From the Australian Centre for Health Services Innovation and Centre for Healthcare Transformation, School of Public Health and Social Work, Queensland University of Technology, Brisbane, QLD, Australia.
Jamieson Trauma Institute, Royal Brisbane & Women's Hospital, Metro North Health, Herston, QLD, Australia.
Cardiol Rev. 2024;32(2):162-169. doi: 10.1097/CRD.0000000000000493. Epub 2022 Dec 20.

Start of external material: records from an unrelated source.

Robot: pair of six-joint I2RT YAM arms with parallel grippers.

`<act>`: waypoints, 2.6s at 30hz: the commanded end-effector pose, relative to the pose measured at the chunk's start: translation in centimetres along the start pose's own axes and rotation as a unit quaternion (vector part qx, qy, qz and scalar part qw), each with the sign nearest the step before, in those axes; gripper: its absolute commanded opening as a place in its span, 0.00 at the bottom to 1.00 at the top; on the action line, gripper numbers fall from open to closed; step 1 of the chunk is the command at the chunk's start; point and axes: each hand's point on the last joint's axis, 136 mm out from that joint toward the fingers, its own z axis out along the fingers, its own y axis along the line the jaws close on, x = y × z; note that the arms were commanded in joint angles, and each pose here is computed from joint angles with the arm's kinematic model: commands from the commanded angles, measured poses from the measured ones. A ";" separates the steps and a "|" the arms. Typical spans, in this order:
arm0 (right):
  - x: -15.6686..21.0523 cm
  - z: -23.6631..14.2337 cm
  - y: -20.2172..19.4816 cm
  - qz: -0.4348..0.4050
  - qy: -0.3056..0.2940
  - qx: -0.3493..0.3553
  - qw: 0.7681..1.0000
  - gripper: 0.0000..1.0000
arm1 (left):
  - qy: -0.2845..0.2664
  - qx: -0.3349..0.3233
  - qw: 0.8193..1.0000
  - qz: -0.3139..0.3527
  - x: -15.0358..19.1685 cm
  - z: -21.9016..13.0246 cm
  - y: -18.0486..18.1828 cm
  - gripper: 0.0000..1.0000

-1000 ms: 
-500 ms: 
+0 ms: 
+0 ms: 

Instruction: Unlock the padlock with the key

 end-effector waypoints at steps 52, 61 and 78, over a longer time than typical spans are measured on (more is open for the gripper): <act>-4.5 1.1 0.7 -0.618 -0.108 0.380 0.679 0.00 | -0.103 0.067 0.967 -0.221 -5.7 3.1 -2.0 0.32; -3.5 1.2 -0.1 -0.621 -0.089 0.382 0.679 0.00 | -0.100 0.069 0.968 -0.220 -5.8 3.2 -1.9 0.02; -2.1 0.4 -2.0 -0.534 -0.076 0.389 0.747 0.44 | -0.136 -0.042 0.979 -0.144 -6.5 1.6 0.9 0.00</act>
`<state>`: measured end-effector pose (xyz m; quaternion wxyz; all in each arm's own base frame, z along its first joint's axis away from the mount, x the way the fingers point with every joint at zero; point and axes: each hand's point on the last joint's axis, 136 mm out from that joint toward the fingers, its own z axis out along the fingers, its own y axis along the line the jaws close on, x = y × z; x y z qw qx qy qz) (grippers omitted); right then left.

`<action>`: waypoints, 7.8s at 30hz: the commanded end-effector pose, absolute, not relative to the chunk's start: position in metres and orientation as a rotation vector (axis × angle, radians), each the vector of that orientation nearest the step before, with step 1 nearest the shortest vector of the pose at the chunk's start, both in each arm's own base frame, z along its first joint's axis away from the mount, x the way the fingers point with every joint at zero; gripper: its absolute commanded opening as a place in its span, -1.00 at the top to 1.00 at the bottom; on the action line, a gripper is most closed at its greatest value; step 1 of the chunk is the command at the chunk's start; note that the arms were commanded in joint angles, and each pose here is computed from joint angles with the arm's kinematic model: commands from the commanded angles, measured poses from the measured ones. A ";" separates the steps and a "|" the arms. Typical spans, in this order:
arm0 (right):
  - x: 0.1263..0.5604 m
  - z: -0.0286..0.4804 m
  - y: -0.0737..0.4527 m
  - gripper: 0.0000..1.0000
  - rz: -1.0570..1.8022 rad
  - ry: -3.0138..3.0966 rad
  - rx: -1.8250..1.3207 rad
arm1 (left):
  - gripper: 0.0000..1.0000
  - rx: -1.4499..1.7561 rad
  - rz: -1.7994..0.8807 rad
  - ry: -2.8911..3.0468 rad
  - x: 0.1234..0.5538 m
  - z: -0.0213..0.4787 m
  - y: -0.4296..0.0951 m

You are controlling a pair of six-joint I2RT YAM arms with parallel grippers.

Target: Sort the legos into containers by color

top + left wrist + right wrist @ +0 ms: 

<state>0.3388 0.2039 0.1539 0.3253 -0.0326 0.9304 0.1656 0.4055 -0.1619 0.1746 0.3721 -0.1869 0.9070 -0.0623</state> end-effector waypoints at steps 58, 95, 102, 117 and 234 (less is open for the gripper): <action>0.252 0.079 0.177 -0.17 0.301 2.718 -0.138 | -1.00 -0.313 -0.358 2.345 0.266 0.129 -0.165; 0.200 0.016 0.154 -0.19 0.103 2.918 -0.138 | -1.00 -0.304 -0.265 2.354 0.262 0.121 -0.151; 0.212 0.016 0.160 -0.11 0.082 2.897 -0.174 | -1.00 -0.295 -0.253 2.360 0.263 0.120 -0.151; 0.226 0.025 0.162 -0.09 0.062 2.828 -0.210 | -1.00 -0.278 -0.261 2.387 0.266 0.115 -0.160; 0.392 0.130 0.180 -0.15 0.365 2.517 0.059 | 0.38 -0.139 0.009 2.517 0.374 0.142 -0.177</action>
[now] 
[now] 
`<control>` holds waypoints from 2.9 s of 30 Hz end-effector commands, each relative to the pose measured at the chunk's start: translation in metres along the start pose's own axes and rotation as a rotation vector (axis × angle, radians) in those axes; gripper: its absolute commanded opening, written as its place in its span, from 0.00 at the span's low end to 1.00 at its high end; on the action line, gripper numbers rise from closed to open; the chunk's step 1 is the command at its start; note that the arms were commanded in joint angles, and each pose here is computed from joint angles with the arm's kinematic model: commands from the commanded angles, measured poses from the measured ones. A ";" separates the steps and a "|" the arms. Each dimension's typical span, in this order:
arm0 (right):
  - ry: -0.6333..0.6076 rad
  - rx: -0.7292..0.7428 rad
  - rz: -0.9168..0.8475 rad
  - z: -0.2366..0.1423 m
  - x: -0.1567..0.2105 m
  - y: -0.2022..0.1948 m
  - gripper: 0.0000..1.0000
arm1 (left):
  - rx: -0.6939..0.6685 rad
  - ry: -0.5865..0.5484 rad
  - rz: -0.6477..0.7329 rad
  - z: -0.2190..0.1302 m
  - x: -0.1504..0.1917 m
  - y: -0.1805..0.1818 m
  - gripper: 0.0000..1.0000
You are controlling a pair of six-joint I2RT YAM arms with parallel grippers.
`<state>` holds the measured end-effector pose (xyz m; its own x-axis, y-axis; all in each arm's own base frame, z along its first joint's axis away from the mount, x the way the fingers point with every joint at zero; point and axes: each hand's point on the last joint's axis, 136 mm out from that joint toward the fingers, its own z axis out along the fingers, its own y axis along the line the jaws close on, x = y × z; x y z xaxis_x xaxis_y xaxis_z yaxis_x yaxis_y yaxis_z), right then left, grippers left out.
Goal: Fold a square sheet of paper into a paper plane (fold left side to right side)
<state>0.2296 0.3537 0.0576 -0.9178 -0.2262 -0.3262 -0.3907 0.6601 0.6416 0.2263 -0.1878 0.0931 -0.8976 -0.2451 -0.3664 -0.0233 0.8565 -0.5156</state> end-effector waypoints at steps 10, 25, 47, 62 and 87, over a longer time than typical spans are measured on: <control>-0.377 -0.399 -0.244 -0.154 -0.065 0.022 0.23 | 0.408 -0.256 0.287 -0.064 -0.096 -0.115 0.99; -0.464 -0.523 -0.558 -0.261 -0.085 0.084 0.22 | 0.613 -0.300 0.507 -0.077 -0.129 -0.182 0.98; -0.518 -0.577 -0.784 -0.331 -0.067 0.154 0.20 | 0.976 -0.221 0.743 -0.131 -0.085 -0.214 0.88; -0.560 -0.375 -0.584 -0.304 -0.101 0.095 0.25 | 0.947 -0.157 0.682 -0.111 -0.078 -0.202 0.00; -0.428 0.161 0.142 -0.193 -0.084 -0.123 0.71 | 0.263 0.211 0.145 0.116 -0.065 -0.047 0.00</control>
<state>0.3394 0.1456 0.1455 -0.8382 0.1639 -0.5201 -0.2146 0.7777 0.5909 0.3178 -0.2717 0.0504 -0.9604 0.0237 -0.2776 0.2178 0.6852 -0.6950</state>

Atrial fibrillation (AF) is a prevalent problem worldwide and a common cause of hospitalization, poor quality of life, and increased mortality. Although several treatments are used, the use of ablation and antiarrhythmic drug therapy has increased in the past decade. However, debate continues on the most suitable option for heart rhythm control in patients. Previous studies have largely focused on short-term outcome effects of these treatments. This systematic review aims to determine the effect of ablation compared to antiarrhythmic drugs for AF on long-term patient and health service outcomes of mortality, hospitalization, and quality of life. Three databases were systematically searched-studies were included if they reported long-term outcomes of more than 12 months comparing the 2 treatments. Title and abstract screening and subsequent full-text screening was done by 2 reviewers. Data were extracted from the final studies identified. The details of the search were recorded according to Preferred Reporting Items for Systematic Reviews and Meta-Analyses report. A total of 2224 records were identified. After removing duplicates and screening the titles and abstracts, 68 records required full-text screening. Finally, 12 papers were included in the analysis. Eight studies reported mortality indicating ablation was superior, 2 studies reported hospitalization with opposing outcomes, and 5 quality of life studies indicating ablation was a better treatment. In studies assessing long-term outcomes, beyond 12 months, following ablation or rhythm control drugs for AF, most found a lower risk of death and greater improvement in quality of life in the ablation group.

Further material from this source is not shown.